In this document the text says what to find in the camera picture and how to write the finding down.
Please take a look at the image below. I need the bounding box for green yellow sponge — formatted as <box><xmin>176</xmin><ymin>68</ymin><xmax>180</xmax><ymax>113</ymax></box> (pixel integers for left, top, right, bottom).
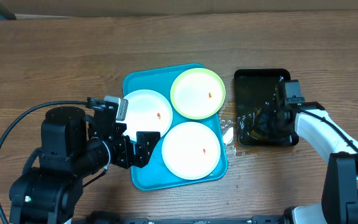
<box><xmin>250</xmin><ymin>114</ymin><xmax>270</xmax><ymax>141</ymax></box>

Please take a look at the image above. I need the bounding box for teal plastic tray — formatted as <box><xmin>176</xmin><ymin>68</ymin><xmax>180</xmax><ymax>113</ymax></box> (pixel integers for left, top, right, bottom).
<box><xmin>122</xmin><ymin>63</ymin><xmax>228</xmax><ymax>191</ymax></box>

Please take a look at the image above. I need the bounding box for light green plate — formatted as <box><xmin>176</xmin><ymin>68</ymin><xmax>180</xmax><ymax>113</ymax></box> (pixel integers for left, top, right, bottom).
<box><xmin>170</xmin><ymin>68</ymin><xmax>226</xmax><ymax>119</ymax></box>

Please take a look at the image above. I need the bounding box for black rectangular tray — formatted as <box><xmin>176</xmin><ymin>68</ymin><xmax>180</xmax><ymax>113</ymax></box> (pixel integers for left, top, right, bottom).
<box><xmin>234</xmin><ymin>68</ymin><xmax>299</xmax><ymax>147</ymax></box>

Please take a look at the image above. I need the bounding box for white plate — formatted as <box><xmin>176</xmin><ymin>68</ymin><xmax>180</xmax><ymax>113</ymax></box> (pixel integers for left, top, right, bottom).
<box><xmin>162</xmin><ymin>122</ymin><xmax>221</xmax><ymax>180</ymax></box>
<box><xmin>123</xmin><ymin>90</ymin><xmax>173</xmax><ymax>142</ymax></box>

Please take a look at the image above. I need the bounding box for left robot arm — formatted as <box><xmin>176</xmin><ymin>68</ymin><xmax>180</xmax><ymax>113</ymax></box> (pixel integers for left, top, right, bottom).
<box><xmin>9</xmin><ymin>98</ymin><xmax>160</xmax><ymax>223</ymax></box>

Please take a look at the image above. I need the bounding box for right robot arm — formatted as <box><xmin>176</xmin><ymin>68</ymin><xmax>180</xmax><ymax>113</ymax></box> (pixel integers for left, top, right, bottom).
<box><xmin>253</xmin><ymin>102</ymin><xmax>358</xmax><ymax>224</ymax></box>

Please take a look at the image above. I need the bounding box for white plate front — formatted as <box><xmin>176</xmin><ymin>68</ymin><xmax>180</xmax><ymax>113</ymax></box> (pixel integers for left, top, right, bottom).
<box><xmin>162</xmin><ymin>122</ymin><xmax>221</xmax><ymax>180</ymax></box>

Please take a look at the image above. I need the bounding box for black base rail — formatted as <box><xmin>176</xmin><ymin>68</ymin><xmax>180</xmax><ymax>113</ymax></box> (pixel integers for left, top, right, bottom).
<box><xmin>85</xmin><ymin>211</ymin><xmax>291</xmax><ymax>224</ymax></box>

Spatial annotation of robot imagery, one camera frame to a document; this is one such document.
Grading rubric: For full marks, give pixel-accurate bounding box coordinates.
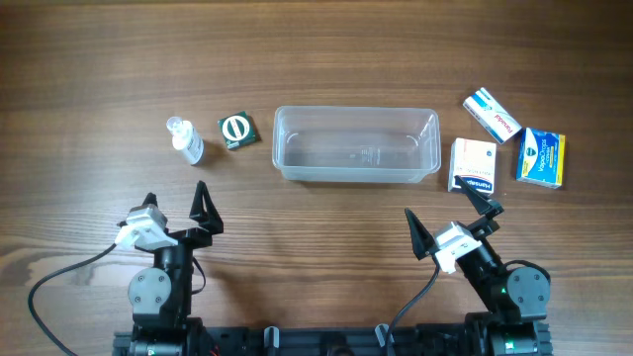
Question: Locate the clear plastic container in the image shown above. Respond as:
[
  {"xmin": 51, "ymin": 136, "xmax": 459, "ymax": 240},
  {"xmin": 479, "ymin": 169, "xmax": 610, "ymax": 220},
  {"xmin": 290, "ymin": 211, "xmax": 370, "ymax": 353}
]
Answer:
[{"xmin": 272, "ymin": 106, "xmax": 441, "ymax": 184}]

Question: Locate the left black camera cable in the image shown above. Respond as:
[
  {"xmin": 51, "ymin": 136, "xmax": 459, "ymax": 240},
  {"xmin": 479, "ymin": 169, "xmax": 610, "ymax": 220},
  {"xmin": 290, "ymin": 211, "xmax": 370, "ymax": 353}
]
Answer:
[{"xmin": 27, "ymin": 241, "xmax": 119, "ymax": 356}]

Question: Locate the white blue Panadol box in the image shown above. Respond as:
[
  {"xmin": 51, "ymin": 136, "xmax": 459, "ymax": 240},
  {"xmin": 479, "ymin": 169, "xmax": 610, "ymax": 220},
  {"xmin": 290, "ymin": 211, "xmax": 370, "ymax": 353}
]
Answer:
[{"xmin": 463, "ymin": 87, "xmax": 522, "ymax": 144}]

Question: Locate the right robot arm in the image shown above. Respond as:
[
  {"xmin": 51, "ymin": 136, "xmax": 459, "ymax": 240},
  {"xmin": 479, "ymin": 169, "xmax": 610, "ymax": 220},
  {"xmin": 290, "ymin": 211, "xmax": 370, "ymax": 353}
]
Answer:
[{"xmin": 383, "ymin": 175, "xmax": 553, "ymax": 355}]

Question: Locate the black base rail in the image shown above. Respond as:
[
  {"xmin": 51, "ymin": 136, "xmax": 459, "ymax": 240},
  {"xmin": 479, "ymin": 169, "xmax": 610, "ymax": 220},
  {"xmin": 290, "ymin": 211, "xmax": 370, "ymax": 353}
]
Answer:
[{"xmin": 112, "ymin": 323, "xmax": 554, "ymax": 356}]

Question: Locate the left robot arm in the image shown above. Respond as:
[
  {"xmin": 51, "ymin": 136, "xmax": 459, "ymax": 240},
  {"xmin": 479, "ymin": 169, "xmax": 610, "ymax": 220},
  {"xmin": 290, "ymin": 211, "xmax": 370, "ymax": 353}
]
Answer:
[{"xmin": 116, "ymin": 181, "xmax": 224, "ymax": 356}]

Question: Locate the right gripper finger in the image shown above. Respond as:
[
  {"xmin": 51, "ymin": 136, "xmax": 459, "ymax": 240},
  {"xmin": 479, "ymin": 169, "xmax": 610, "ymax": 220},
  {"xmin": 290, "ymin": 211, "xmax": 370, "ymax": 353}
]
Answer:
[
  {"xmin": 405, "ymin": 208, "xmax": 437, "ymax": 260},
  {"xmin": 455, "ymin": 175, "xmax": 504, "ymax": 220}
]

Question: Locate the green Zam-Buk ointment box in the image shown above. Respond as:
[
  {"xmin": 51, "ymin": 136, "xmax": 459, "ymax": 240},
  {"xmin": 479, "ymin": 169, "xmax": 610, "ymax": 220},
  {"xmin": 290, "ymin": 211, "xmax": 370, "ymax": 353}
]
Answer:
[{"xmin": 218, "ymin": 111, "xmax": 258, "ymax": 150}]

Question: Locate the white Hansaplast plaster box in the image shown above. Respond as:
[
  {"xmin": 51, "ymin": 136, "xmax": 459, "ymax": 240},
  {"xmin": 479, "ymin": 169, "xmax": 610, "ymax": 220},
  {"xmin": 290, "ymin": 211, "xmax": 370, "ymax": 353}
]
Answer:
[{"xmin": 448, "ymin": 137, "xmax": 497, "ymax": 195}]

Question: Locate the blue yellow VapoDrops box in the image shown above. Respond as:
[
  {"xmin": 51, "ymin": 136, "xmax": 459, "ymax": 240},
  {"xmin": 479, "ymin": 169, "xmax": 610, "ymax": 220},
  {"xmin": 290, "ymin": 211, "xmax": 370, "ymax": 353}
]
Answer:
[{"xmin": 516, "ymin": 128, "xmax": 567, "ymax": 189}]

▶ DIRECTIONS FOR THIS TASK:
Copy out all of the listing word for word, but skip the images.

▶ RESULT OF THIS TASK:
In this document the text says what to find in the camera picture and how to write the finding down.
Please take a look at the image below. I need the bounding box for green yellow sponge — formatted as <box><xmin>176</xmin><ymin>68</ymin><xmax>180</xmax><ymax>113</ymax></box> (pixel integers for left, top, right, bottom).
<box><xmin>250</xmin><ymin>114</ymin><xmax>270</xmax><ymax>141</ymax></box>

Please take a look at the image above. I need the bounding box for teal plastic tray — formatted as <box><xmin>176</xmin><ymin>68</ymin><xmax>180</xmax><ymax>113</ymax></box> (pixel integers for left, top, right, bottom).
<box><xmin>122</xmin><ymin>63</ymin><xmax>228</xmax><ymax>191</ymax></box>

Please take a look at the image above. I need the bounding box for light green plate — formatted as <box><xmin>176</xmin><ymin>68</ymin><xmax>180</xmax><ymax>113</ymax></box> (pixel integers for left, top, right, bottom).
<box><xmin>170</xmin><ymin>68</ymin><xmax>226</xmax><ymax>119</ymax></box>

Please take a look at the image above. I need the bounding box for black rectangular tray — formatted as <box><xmin>176</xmin><ymin>68</ymin><xmax>180</xmax><ymax>113</ymax></box> (pixel integers for left, top, right, bottom).
<box><xmin>234</xmin><ymin>68</ymin><xmax>299</xmax><ymax>147</ymax></box>

Please take a look at the image above. I need the bounding box for white plate — formatted as <box><xmin>176</xmin><ymin>68</ymin><xmax>180</xmax><ymax>113</ymax></box> (pixel integers for left, top, right, bottom).
<box><xmin>162</xmin><ymin>122</ymin><xmax>221</xmax><ymax>180</ymax></box>
<box><xmin>123</xmin><ymin>90</ymin><xmax>173</xmax><ymax>142</ymax></box>

Please take a look at the image above. I need the bounding box for left robot arm — formatted as <box><xmin>176</xmin><ymin>68</ymin><xmax>180</xmax><ymax>113</ymax></box> (pixel integers for left, top, right, bottom).
<box><xmin>9</xmin><ymin>98</ymin><xmax>160</xmax><ymax>223</ymax></box>

Please take a look at the image above. I need the bounding box for right robot arm — formatted as <box><xmin>176</xmin><ymin>68</ymin><xmax>180</xmax><ymax>113</ymax></box> (pixel integers for left, top, right, bottom).
<box><xmin>253</xmin><ymin>102</ymin><xmax>358</xmax><ymax>224</ymax></box>

Please take a look at the image above. I need the bounding box for white plate front — formatted as <box><xmin>176</xmin><ymin>68</ymin><xmax>180</xmax><ymax>113</ymax></box> (pixel integers for left, top, right, bottom).
<box><xmin>162</xmin><ymin>122</ymin><xmax>221</xmax><ymax>180</ymax></box>

Please take a look at the image above. I need the bounding box for black base rail — formatted as <box><xmin>176</xmin><ymin>68</ymin><xmax>180</xmax><ymax>113</ymax></box> (pixel integers for left, top, right, bottom).
<box><xmin>85</xmin><ymin>211</ymin><xmax>291</xmax><ymax>224</ymax></box>

Spatial annotation of robot imagery, one camera frame to a document; this is one such document.
Grading rubric: For full marks, give pixel-accurate bounding box coordinates.
Question: Locate the clear plastic container in the image shown above. Respond as:
[
  {"xmin": 51, "ymin": 136, "xmax": 459, "ymax": 240},
  {"xmin": 479, "ymin": 169, "xmax": 610, "ymax": 220},
  {"xmin": 290, "ymin": 211, "xmax": 370, "ymax": 353}
]
Answer:
[{"xmin": 272, "ymin": 106, "xmax": 441, "ymax": 184}]

Question: Locate the left black camera cable in the image shown above. Respond as:
[
  {"xmin": 51, "ymin": 136, "xmax": 459, "ymax": 240},
  {"xmin": 479, "ymin": 169, "xmax": 610, "ymax": 220},
  {"xmin": 290, "ymin": 211, "xmax": 370, "ymax": 353}
]
Answer:
[{"xmin": 27, "ymin": 241, "xmax": 119, "ymax": 356}]

Question: Locate the white blue Panadol box in the image shown above. Respond as:
[
  {"xmin": 51, "ymin": 136, "xmax": 459, "ymax": 240},
  {"xmin": 479, "ymin": 169, "xmax": 610, "ymax": 220},
  {"xmin": 290, "ymin": 211, "xmax": 370, "ymax": 353}
]
Answer:
[{"xmin": 463, "ymin": 87, "xmax": 522, "ymax": 144}]

Question: Locate the right robot arm in the image shown above. Respond as:
[
  {"xmin": 51, "ymin": 136, "xmax": 459, "ymax": 240},
  {"xmin": 479, "ymin": 169, "xmax": 610, "ymax": 220},
  {"xmin": 290, "ymin": 211, "xmax": 370, "ymax": 353}
]
Answer:
[{"xmin": 383, "ymin": 175, "xmax": 553, "ymax": 355}]

Question: Locate the black base rail in the image shown above. Respond as:
[
  {"xmin": 51, "ymin": 136, "xmax": 459, "ymax": 240},
  {"xmin": 479, "ymin": 169, "xmax": 610, "ymax": 220},
  {"xmin": 290, "ymin": 211, "xmax": 370, "ymax": 353}
]
Answer:
[{"xmin": 112, "ymin": 323, "xmax": 554, "ymax": 356}]

Question: Locate the left robot arm in the image shown above. Respond as:
[
  {"xmin": 51, "ymin": 136, "xmax": 459, "ymax": 240},
  {"xmin": 479, "ymin": 169, "xmax": 610, "ymax": 220},
  {"xmin": 290, "ymin": 211, "xmax": 370, "ymax": 353}
]
Answer:
[{"xmin": 116, "ymin": 181, "xmax": 224, "ymax": 356}]

Question: Locate the right gripper finger in the image shown above. Respond as:
[
  {"xmin": 51, "ymin": 136, "xmax": 459, "ymax": 240},
  {"xmin": 479, "ymin": 169, "xmax": 610, "ymax": 220},
  {"xmin": 290, "ymin": 211, "xmax": 370, "ymax": 353}
]
Answer:
[
  {"xmin": 405, "ymin": 208, "xmax": 437, "ymax": 260},
  {"xmin": 455, "ymin": 175, "xmax": 504, "ymax": 220}
]

Question: Locate the green Zam-Buk ointment box in the image shown above. Respond as:
[
  {"xmin": 51, "ymin": 136, "xmax": 459, "ymax": 240},
  {"xmin": 479, "ymin": 169, "xmax": 610, "ymax": 220},
  {"xmin": 290, "ymin": 211, "xmax": 370, "ymax": 353}
]
Answer:
[{"xmin": 218, "ymin": 111, "xmax": 258, "ymax": 150}]

Question: Locate the white Hansaplast plaster box in the image shown above. Respond as:
[
  {"xmin": 51, "ymin": 136, "xmax": 459, "ymax": 240},
  {"xmin": 479, "ymin": 169, "xmax": 610, "ymax": 220},
  {"xmin": 290, "ymin": 211, "xmax": 370, "ymax": 353}
]
Answer:
[{"xmin": 448, "ymin": 137, "xmax": 497, "ymax": 195}]

Question: Locate the blue yellow VapoDrops box in the image shown above. Respond as:
[
  {"xmin": 51, "ymin": 136, "xmax": 459, "ymax": 240},
  {"xmin": 479, "ymin": 169, "xmax": 610, "ymax": 220},
  {"xmin": 290, "ymin": 211, "xmax": 370, "ymax": 353}
]
Answer:
[{"xmin": 516, "ymin": 128, "xmax": 567, "ymax": 189}]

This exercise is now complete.